Matrix maintenance — keeping the homeserver current¶

Runbook for the cadence of updating the Matrix server. Triggered monthly by the matrix_deploy_notifier role — that role POSTs pending upstream commits to #homelab-updates on the first Monday of each month, but never pulls or applies. Application is operator-driven, per upstream's maintenance-upgrading-services.md and the Phase 6E lessons appendix.

What updates and how¶

Layer	Mechanism	Cadence	Notes
Matrix VM OS (Debian 13 trixie)	`auto_updates` role (unattended-upgrades, security-only, manual reboot) + needrestart	Daily, automatic	See auto-updates role. `auto_updates_notify_discord: true` on this host → `#homelab-ops` ping when a reboot is pending
spantaleev playbook on CT 104	Manual `git pull` of `/root/matrix-deploy/`	Monthly fetch + on-demand	The `matrix_deploy_notifier` timer fetches and notifies; you decide when to pull and apply
Docker images (Tuwunel, Traefik, LiveKit, …)	Manual — version-pinned in `vars.yml`; advance on apply	On-demand, tied to a playbook apply	Spantaleev pins image tags so the 9-container compatibility matrix doesn't drift; `:latest` is never used here

Standing apply procedure (triggered by a `#homelab-updates` notification)¶

Run from a terminal on CT 104 (192.168.1.245). All commands assume root.
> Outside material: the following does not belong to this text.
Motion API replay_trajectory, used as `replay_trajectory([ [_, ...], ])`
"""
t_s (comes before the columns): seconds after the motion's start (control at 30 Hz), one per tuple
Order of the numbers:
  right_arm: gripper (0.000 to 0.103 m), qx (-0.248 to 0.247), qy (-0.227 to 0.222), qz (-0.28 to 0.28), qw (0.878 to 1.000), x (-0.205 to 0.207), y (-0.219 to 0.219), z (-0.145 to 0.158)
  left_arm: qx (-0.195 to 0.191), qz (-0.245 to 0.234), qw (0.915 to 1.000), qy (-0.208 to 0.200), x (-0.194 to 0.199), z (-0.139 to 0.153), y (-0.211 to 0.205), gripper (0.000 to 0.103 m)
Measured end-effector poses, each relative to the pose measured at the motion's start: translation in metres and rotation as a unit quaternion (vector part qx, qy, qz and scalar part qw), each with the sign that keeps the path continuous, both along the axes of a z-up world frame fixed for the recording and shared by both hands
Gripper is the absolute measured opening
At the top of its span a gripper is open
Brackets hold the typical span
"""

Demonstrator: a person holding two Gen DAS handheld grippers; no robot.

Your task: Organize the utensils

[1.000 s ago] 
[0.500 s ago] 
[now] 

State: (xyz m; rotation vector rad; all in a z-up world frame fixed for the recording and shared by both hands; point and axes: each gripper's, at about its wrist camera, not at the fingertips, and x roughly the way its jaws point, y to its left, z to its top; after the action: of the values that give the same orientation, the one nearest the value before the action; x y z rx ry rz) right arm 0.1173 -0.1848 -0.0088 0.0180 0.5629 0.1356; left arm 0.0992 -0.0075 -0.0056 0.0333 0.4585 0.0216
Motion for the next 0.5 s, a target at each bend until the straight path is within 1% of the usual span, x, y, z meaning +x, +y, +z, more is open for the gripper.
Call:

1. Read the upstream changelog¶

The Discord embed lists pending commit subjects but not the full context. Open matrix-docker-ansible-deploy CHANGELOG.md and skim entries covering the date range of the pending commits.

What to look for: - Sections marked "Breaking change" / "Upgrading from x.y to x.z" — these are why the migration-validation gate exists - Image version bumps for components you actively use (Tuwunel, Element Call / LiveKit, Element Web) - Removed defaults or changed variable semantics

If you see a breaking change that affects your config, plan the variable update before running the playbook — the playbook will refuse to run until you do.

2. Pull the playbook + refresh galaxy roles¶

cd /root/matrix-deploy
git pull
rm -rf roles/galaxy
ansible-galaxy install -r requirements.yml -p roles/galaxy/ --force

The rm -rf roles/galaxy && --force reinstall is the upstream-recommended pattern. just update is equivalent if you prefer; both end at the same state.

3. Acknowledge any migration breakpoint¶

grep matrix_playbook_migration_expected_version \
  /root/matrix-deploy/roles/custom/matrix-base/defaults/main.yml
grep matrix_playbook_migration_validated_version \
  /root/matrix-deploy/inventory/host_vars/matrix.rampancy.cloud/vars.yml

If the two values differ, the playbook will fail with a message linking to the changelog entry for the new expected version. Read the linked entry, adapt your vars if needed, then bump matrix_playbook_migration_validated_version in inventory/host_vars/matrix.rampancy.cloud/vars.yml to match.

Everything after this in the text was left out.